| WHAT IS BEING ASKED |
Produce a faithful copy of the data, one that leaves out the pictures.
** Opening INFORMATION PROVIDED block **
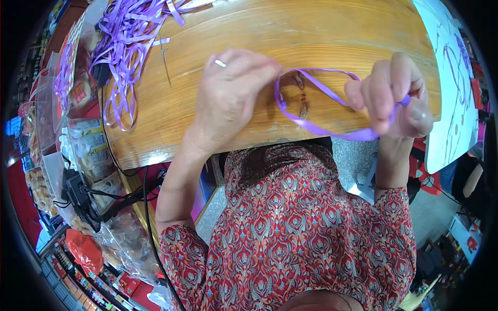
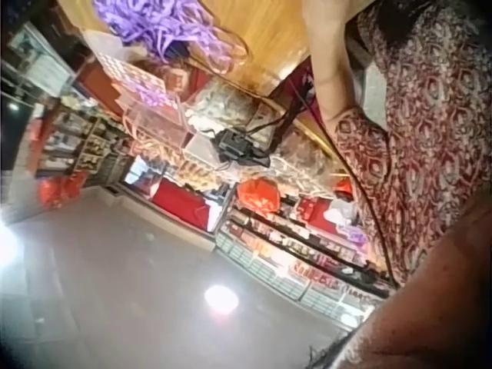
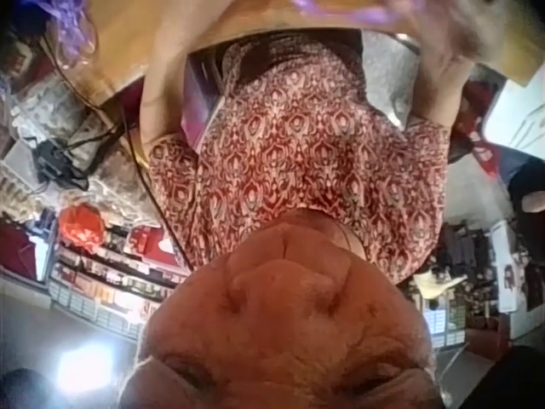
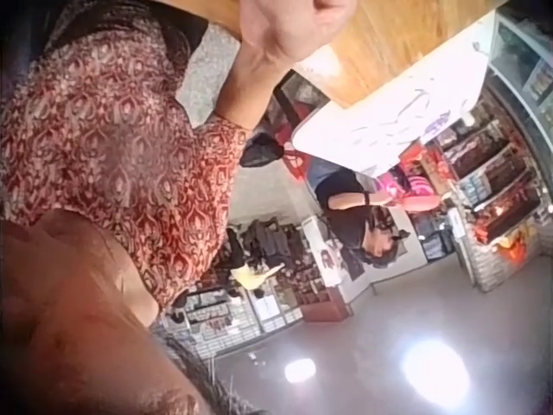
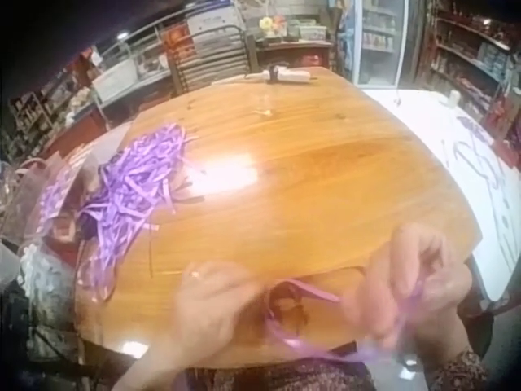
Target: Tying knots or bows using purple ribbons at a table.
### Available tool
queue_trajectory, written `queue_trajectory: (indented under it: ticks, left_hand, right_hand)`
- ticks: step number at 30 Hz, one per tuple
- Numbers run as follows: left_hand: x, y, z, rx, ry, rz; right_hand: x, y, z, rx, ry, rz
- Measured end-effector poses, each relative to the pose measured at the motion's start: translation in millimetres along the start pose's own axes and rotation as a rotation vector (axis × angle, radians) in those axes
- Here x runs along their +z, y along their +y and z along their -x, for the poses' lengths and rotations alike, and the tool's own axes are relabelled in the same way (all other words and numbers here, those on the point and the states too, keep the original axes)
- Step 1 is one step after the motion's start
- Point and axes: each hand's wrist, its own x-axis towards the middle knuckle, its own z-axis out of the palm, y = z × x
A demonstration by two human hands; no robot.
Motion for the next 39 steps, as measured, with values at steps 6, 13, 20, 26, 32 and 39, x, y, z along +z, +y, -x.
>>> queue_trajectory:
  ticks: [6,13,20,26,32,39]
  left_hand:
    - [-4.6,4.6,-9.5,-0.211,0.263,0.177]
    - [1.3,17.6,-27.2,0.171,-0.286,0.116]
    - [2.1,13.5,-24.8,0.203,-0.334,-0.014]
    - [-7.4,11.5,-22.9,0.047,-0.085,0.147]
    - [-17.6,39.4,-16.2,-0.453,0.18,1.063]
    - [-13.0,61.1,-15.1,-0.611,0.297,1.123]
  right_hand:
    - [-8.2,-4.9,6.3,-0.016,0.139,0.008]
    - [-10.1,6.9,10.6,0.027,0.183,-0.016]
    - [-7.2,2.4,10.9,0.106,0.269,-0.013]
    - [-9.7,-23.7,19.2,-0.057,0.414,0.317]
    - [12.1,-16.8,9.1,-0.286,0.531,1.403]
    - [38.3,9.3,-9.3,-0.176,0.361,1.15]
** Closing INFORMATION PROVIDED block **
| TASK RESULT |
Target: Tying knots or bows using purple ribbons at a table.
### Available tool
queue_trajectory, written `queue_trajectory: (indented under it: ticks, left_hand, right_hand)`
- ticks: step number at 30 Hz, one per tuple
- Numbers run as follows: left_hand: x, y, z, rx, ry, rz; right_hand: x, y, z, rx, ry, rz
- Measured end-effector poses, each relative to the pose measured at the motion's start: translation in millimetres along the start pose's own axes and rotation as a rotation vector (axis × angle, radians) in those axes
- Here x runs along their +z, y along their +y and z along their -x, for the poses' lengths and rotations alike, and the tool's own axes are relabelled in the same way (all other words and numbers here, those on the point and the states too, keep the original axes)
- Step 1 is one step after the motion's start
- Point and axes: each hand's wrist, its own x-axis towards the middle knuckle, its own z-axis out of the palm, y = z × x
A demonstration by two human hands; no robot.
Motion for the next 39 steps, as measured, with values at steps 6, 13, 20, 26, 32 and 39, x, y, z along +z, +y, -x.
>>> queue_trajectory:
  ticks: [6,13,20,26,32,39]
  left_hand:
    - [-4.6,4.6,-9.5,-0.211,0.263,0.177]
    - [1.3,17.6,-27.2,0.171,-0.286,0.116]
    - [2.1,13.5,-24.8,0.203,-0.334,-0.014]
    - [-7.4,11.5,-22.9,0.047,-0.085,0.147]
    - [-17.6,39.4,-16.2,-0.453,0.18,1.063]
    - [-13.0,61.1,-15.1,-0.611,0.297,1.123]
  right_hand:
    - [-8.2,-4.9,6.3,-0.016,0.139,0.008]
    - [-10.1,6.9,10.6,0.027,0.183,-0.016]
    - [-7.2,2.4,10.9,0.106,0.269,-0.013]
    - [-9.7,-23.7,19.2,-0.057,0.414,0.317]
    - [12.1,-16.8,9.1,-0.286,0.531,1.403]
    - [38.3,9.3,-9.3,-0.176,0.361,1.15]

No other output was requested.